I have had db for 33 years also. Back in 1985, when I switched to multiple injections my family got really upset because my “diabetes had gotten worse”.
A couple of years ago when I broke my ankle, I had a follow-up with a resident. We were talking about db and the possibility for slow healing. He said “how much insulin do you take per day?” I told him about 32 units and he replied, “oh, that’s not so bad”, meaning that from his frame of reference, the more insulin you took, “the worse” the db is. I guess he never thought to look at my AlC - all my health records were in that same computer.
Kathy,
Drs really surprise me when They say things like that and I’ve had more than a few do it to me! I tohought they WERE SUPPOST TO KNOW THAT!! Was I wrong or what? That’s why I really hate having another do anything at all to me!!!
I guess I just got lucky about ten years ago. I found a doctor that has diabetes. I don’t care how much you read or study about diabetes, unless you have you won’t realy understand it. He has helped so much in the past ten years, actualy he is the one that got me to go on the pump.
I officially now have CRAP…perfect, says it all. This has been worrisome to me as long as I’ve been diagnosed…printed info about Diabetes, regarding potential cures, and meds, etc. that have nothing to do with Type 1. They are 2 different diseases! How is it that even healthcare professionals can’t get that? There are plenty of conditions that I am blessedly ignorant about, so it’s hard to blame people for being unaware. My complaint is being lumped in with another illness that has little to do with me.

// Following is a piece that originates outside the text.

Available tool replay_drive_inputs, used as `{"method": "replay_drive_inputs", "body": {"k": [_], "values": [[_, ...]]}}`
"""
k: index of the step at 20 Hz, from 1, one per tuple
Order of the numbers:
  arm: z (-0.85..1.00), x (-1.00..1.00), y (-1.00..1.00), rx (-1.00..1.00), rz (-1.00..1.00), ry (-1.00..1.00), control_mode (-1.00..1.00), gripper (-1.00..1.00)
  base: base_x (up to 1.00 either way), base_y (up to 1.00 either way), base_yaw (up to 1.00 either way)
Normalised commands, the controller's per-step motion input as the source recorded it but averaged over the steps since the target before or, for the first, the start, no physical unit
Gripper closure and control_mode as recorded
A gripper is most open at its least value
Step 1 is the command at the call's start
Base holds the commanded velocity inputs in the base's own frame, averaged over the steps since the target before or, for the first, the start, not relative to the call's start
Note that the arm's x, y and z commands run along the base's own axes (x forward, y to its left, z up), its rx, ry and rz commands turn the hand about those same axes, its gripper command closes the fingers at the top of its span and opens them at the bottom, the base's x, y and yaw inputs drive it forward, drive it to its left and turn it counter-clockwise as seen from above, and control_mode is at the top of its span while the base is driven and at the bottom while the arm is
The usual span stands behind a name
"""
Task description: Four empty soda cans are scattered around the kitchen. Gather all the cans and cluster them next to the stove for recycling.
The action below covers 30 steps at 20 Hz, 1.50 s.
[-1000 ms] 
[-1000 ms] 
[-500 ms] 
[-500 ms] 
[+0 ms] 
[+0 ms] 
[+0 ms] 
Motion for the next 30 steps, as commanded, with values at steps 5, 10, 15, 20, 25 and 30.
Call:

I get the same reaction when people realise that I am on 5 injections a day and it really annoys me. I usually ask them how much they actually know about Diabetes and the response is usually’ very little’ so I then explain about my regime and educate them a little…grrrrrr!
I had a very good friend with Hashimoto’s thyroiditis and she was totally amazed when I actually knew what it was - she was soo fed up with having to explain it.
Hey Leslieann…We take our smiles where ever we can! I am new to the site, and compared to you, relatively new to the disease. I was diagnosed 3 years ago at age 50. I feel sort of cavalier at times as I have developed this so late and live a pretty healthy life style…thinking Iam less likely to develop complications. I know that is irresponsible of me. I can only imagine the ups and downs (highs and lows!) you have gone through in 38 years. I just met a woman who had been type 1 since childhood, like yourself, who had a kidney and pancreas transplant and is cured! How common is that? I quess she’s gone through some serious health issues for them to consider her a kidney transplant candidate. I hope you are healthy and motivated…I admire someone who has had to deal with this for so long.